Para o professor de Ciência Política da USP, José Álvaro Moisés, discurso de vitimização é de difícil sustentação, mas transferência de voto não é desprezível

Julgamento. (A condenação no TRF-4) Para o ex-presidente Lula foi um enorme revés. Na medida em que os desembargadores colocaram o julgamento num contexto mais amplo, relativo às responsabilidades do ex-presidente desde o escândalo do mensalão, ficou mais difícil para ele continuar com a narrativa da vitimização. Na democracia, quem comete ilícitos é julgado e condenado.

Refundação. O PT que nasceu como um partido que tinha como objetivo a refundação da política brasileira perdeu seu principal argumento que era o de um partido de esquerda capaz de reorganizar a política nacional, voltado-se, principalmente, para a justiça social. Mas o PT incidiu no hábito conservador e tradicional da política que tanto criticava. O PT se misturou com essa elite. Não sou eu quem disse isso, quem disse foi o ex-governador do Rio Grande do Sul Olívio Dutra (em entrevista ao Estado na quarta-feira).

Instabilidade.

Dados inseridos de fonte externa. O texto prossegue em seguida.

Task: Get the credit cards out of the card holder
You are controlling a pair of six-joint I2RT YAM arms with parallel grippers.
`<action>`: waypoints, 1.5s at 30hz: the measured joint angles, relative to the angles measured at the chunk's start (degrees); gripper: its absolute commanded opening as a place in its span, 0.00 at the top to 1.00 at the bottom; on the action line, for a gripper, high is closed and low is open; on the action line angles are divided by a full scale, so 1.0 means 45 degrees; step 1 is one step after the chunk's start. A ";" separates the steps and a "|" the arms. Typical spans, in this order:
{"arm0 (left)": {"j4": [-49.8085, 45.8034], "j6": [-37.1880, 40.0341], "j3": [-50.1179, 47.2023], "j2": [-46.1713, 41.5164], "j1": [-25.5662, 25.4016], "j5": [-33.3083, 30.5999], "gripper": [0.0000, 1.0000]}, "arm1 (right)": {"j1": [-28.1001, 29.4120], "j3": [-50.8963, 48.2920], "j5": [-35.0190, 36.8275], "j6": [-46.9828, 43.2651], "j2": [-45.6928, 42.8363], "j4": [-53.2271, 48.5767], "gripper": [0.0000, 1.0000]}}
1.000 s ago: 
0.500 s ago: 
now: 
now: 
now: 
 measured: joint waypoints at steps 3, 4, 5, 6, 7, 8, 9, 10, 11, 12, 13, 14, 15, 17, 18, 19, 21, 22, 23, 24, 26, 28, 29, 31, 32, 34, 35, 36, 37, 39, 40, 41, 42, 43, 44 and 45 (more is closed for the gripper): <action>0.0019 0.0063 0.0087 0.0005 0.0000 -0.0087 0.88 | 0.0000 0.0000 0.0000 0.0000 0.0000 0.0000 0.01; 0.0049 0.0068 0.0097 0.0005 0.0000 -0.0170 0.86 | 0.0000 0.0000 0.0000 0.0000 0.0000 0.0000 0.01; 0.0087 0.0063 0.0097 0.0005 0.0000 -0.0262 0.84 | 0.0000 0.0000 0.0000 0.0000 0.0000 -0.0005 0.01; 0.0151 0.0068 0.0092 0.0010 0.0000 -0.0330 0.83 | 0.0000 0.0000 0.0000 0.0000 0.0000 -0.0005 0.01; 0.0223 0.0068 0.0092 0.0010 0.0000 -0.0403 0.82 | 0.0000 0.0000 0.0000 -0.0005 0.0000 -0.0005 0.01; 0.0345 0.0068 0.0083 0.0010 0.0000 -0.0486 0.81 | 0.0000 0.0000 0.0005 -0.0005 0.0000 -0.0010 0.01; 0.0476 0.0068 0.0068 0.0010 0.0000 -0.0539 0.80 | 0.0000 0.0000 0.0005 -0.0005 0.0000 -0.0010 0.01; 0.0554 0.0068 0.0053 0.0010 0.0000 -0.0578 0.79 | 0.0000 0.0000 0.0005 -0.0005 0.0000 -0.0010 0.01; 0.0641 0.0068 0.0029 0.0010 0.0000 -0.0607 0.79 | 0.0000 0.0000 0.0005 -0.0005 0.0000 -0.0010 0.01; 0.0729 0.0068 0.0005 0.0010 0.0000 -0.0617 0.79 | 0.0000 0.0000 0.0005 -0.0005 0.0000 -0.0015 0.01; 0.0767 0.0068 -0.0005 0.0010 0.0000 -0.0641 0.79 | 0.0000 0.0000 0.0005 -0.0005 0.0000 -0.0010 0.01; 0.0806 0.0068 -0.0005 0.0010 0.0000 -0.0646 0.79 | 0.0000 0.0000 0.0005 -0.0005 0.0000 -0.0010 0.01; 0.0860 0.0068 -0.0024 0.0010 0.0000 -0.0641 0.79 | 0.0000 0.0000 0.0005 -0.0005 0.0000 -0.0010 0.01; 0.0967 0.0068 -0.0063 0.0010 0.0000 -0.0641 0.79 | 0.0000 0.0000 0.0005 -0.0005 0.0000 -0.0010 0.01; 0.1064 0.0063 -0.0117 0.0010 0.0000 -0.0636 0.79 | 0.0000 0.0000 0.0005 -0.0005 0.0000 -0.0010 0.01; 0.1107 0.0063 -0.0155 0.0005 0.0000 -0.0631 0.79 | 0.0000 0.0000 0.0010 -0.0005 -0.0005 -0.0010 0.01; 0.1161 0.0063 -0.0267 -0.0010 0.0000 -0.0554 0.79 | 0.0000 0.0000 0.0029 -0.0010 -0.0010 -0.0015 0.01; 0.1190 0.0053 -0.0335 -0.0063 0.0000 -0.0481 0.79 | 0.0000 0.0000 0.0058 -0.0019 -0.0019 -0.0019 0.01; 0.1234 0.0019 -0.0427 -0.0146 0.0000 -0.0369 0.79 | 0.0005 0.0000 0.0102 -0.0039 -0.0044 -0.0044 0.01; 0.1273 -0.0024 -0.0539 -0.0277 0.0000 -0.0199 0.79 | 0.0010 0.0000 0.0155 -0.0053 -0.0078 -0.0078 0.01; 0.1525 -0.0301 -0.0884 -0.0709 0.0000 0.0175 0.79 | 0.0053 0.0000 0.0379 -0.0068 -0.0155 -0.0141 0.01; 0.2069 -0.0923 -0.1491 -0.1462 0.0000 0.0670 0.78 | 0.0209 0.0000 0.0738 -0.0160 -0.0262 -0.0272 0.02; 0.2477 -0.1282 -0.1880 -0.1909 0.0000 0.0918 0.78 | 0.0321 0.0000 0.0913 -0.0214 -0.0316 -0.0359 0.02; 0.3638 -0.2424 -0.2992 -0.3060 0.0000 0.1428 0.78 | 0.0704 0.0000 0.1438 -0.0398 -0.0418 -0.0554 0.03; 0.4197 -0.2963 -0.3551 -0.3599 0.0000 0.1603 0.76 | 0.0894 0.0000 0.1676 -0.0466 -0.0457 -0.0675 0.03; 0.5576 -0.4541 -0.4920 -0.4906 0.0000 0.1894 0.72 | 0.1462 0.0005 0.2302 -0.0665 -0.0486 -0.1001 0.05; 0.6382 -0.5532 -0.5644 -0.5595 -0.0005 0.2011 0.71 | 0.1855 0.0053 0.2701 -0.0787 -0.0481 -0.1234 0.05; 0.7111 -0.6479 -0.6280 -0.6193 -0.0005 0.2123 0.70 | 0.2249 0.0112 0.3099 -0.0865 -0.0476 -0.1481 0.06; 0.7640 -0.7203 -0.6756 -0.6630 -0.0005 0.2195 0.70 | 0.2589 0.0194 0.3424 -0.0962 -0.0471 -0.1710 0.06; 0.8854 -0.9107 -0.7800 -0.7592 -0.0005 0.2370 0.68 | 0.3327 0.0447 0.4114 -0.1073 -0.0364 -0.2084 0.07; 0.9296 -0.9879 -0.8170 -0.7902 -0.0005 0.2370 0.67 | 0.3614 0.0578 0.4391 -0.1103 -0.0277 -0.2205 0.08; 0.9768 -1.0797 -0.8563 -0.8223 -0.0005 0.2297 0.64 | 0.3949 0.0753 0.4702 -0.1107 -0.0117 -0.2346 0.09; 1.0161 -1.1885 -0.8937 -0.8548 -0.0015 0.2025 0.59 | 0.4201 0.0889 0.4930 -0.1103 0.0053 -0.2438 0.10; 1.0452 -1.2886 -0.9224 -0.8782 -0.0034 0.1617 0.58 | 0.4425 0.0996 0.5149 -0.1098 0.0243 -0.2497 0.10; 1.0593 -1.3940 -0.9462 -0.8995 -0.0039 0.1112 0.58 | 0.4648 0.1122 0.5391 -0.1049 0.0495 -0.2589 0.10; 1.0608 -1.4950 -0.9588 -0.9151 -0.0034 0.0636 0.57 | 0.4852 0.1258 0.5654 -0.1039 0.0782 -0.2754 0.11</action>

Eu não estou na turma que vê na condenação do Lula, no recolhimento do passaporte dele ou em uma eventual prisão algo que deveria ser evitado para não se criar instabilidade e tensão social. A democracia não pode ser uma brincadeira que, dependendo do personagem, os procedimentos adotados podem ser modificados. Lula não é o único. Outros políticos foram condenados, e até presos, e o discurso do “golpe” não foi evocado. Agora, a Justiça vai mostrar que preza pela igualdade de tratamento dando prosseguimento aos casos envolvendo nomes do MDB, PSDB e outros partidos.

Eleições. A decisão do julgamento criou uma situação nova no campo da centro esquerda. A saída do ex-presidente Lula da corrida presidencial modifica o cenário e abre espaço para um potencial fortalecimento de nomes como Ciro Gomes, Manuela D’Ávila e Marina Silva. Isso, claro, se esses nomes tiverem um discurso capaz de capturar o prestígio do ex-presidente Lula.

Transferência. A possibilidade de Lula transferir seus votos para o ex-governador da Bahia Jaques Wagner ou para o ex-prefeito de São Paulo Fernando Haddad não é uma hipótese desprezível. Mas o PT como um todo vai estar diante de outras questões que podem dificultar um sucesso eleitoral. O PT vai ter de explicar o seu papel na Lava Jato, no mensalão, nos desvios na Petrobrás.

Forças. Toda vez que existe um movimento de deslocamento de alguma força política, existe a possibilidade de crescimento de outra força. Embora os candidatos tenham sido cautelosos, até mesmo o governador Geraldo Alckmin (PSDB), em relação ao resultado no TRF-4, abriu-se um espaço para a requalificação de outras candidaturas, como a do governador, por exemplo. Quem quiser ocupar o espaço pela eventual saída do Lula do páreo vai ter de incorporar em seu discurso aspectos de justiça social e distribuição de renda.

Prisão. A prisão do Lula pode ter enorme impacto. Ele é um líder popular muito prestigiado pelos seus eleitores que podem, até pela narrativa escolhida pelo PT, não compreender com clareza o motivo da condenação. Não compartilho do receio do ministro Marco Aurélio Mello de que uma eventual prisão de Lula incendiaria o País. Vai ter protestos, que, aliás, são legítimos, mas não a ponto de se incendiar.

Desobediência. Quando o Lula diz que não vai aceitar o resultado de um julgamento, isso introduz um elemento de tensão na disputa eleitoral. Isso significa que um contingente importante de um partido relevante não aceita o resultado de uma parte das instituições democráticas. A Justiça é a possibilidade de igualdade perante a lei. Para um partido que defende igualdade é estranho que pregue essa desobediência. As informações são do jornal O Estado de S. Paulo.